There are 90 million Chinese investors many of whom are highly leveraged – making up of a significant proportion of the middle class – and they are expected to contribute heavily to the growth China needs to maintain its economic miracle. They are feeling a lot worse off now than they were a month ago. Bearing in mind the economic importance the Chinese markets have in providing equity capital to business this fall in value of the markets and the lack of confidence it creates could have a very serious negative effect on Chinese growth.
“The problems facing the global economy in the event of a Greek exit from the euro zone could be dwarfed into insignificance by downward movements on the Chinese Stock Markets.”
The Chinese State is implementing a number of measures in an attempt to stop the dramatic falls in stock prices. We are seeing the freezing of shares, temporary halts of IPOs, provision of credit to brokers and the freeing up of insurance companies to invest more of their assets in stocks. Such interventions carry their own risks and can add to volatility.
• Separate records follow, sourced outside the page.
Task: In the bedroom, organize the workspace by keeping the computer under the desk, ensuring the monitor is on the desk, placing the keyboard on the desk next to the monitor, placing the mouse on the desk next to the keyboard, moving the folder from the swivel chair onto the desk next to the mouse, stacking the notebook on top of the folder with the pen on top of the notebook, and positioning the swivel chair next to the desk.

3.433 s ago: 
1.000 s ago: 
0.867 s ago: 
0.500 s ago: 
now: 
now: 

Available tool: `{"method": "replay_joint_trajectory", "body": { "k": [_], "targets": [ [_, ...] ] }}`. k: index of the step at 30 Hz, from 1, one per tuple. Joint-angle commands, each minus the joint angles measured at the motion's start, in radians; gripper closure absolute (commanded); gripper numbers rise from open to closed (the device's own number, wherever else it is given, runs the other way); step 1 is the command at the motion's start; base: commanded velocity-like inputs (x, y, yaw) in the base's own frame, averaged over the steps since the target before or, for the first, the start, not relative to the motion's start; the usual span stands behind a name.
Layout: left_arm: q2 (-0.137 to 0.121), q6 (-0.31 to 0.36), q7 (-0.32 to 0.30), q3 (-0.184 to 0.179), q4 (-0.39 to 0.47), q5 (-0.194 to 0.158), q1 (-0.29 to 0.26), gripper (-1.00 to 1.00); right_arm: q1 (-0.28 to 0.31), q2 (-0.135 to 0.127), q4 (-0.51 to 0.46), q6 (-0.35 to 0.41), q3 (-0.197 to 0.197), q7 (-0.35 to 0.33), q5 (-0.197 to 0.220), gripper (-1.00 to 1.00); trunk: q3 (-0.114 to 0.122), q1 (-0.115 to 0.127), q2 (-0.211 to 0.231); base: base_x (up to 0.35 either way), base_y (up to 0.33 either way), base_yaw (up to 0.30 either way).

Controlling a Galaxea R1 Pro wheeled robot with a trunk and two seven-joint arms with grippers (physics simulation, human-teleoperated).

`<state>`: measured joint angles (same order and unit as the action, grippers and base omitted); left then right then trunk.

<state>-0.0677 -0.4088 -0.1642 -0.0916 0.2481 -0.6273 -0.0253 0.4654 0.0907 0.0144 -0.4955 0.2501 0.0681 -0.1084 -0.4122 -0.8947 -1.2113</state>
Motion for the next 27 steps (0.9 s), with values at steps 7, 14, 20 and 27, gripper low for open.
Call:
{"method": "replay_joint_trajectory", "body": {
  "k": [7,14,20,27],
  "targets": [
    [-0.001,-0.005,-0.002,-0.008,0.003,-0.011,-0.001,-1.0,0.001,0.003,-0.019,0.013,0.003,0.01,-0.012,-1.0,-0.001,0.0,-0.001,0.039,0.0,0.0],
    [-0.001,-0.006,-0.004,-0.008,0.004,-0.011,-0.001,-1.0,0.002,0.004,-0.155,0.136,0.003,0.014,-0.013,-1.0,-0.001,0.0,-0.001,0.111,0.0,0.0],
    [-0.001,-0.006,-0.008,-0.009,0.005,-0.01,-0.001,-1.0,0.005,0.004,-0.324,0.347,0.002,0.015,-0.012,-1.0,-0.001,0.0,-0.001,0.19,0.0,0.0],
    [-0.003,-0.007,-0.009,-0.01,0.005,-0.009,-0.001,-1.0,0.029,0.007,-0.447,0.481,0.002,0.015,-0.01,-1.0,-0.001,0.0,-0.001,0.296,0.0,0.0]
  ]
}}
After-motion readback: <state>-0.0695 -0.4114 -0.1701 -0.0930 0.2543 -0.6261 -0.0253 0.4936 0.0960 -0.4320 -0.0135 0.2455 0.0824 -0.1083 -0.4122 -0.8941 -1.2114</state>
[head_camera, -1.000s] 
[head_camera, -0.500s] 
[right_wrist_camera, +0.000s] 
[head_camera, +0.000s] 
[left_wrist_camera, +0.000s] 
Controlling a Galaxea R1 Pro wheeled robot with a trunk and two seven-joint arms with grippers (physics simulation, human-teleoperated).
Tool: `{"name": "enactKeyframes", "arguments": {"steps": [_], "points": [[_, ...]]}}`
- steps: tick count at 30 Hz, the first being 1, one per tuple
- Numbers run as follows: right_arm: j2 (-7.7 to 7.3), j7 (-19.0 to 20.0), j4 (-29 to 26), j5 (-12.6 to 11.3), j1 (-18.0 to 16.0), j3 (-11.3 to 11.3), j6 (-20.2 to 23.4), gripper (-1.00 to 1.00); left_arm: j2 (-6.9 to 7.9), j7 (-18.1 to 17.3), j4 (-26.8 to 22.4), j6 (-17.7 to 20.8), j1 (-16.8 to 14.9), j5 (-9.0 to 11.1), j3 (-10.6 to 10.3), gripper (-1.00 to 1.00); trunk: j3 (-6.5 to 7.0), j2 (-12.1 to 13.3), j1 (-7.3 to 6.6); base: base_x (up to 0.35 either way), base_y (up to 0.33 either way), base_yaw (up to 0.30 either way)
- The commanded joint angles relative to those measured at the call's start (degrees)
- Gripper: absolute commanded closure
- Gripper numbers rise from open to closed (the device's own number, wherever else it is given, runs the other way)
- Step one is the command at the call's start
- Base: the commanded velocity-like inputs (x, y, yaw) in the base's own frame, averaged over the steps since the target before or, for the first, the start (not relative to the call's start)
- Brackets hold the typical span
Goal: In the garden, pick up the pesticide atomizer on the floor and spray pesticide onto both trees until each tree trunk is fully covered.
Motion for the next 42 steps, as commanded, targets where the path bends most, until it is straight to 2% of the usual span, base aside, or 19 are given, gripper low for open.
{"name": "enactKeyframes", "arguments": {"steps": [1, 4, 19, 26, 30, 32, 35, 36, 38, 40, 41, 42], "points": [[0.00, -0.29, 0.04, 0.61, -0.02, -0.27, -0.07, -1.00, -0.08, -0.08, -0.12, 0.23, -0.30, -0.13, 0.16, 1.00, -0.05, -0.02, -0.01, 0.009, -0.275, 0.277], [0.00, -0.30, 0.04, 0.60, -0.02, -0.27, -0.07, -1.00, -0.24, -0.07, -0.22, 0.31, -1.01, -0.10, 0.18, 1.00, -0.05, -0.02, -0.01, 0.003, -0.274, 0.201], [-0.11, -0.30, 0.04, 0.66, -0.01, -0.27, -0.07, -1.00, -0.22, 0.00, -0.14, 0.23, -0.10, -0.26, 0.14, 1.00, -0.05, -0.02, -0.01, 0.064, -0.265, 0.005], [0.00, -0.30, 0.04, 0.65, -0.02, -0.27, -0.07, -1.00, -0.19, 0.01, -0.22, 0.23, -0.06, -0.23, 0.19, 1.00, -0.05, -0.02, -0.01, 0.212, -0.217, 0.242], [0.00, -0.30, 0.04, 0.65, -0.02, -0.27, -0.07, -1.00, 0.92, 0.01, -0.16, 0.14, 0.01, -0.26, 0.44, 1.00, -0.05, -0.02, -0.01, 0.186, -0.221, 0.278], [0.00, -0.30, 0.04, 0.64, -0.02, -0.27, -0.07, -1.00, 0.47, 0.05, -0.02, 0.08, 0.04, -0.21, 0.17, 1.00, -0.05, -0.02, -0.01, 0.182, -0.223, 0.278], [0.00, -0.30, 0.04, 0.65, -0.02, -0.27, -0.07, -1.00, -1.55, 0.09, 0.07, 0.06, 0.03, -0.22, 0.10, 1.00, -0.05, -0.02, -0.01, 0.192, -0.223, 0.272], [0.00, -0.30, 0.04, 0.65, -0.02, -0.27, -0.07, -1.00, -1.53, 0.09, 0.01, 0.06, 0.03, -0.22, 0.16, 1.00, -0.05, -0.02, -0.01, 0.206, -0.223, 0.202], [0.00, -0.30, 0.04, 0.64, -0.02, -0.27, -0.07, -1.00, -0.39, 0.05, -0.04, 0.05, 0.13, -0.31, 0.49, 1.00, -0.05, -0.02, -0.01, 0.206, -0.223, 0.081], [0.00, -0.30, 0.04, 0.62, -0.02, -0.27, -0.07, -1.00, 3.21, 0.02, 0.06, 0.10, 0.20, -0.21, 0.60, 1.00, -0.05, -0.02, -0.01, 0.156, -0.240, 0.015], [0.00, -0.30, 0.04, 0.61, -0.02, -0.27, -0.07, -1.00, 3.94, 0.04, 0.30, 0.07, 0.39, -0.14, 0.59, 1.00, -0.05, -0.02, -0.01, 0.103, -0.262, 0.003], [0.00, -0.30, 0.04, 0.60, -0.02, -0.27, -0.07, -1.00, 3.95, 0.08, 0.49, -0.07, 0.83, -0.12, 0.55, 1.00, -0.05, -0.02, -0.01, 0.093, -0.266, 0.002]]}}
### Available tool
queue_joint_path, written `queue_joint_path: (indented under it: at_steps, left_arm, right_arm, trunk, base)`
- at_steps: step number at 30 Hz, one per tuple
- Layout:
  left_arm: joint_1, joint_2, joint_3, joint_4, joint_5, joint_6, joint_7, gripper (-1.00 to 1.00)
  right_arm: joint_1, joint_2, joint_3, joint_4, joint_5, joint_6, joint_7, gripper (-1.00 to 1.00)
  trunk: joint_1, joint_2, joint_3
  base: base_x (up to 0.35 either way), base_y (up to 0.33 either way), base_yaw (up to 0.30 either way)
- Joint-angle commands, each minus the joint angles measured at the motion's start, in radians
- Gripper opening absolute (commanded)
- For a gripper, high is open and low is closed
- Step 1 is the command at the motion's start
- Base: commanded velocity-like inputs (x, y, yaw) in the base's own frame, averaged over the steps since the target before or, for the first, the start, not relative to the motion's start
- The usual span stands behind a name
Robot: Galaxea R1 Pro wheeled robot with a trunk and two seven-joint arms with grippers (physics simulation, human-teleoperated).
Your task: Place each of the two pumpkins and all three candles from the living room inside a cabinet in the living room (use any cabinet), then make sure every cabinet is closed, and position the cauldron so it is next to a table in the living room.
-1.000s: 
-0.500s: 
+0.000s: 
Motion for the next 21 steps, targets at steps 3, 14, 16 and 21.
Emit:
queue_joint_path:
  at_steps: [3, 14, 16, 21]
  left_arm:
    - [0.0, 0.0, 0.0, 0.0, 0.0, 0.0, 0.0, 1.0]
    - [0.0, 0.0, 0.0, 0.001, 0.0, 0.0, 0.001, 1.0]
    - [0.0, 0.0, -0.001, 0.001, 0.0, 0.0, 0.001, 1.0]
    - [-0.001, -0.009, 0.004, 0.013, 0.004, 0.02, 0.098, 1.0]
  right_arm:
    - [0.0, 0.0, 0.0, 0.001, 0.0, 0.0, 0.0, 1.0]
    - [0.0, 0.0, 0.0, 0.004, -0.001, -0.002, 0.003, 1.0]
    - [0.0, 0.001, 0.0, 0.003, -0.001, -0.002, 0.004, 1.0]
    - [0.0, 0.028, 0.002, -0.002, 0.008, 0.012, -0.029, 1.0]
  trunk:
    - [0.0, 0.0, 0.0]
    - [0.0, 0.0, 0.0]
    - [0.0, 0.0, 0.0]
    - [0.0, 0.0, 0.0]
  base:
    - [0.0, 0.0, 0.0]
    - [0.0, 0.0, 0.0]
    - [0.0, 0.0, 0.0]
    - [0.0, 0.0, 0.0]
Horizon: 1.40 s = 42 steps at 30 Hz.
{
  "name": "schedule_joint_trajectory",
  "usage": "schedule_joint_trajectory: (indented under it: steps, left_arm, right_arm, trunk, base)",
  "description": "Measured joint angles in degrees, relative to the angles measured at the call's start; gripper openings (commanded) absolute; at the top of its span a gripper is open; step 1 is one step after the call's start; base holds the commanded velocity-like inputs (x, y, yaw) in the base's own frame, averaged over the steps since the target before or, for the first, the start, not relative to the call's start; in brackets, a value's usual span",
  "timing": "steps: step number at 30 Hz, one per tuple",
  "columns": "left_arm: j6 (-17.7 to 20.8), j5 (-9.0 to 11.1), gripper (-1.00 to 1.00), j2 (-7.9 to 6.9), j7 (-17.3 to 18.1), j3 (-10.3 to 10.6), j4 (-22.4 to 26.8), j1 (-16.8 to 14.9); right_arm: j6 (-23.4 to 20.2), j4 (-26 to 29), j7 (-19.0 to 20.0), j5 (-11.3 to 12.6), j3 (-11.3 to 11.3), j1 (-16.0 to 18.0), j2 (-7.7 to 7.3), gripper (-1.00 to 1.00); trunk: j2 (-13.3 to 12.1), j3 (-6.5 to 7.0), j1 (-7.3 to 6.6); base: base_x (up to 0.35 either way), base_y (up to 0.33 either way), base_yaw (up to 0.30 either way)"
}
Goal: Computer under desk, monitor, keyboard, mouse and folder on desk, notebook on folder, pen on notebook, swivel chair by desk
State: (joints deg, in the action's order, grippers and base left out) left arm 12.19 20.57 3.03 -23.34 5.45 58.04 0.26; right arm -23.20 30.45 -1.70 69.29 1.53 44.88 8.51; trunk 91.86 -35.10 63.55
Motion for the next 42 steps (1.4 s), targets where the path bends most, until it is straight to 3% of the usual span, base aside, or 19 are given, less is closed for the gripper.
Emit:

Beijing’s attempt to move economic power from state owned enterprises to the private sector was never going to be easy and despite this state intervention the markets seem to have decided on a major adjustment: there is little Beijing can do in the long term.
Commentators are already making comparisons with the 1929 Wall Street crash when the entire world felt the impact. These events in China could make a Greek default look like little more than a side show. China has achieved so much over the past decades but learning to run with the market could be one of its biggest challenges.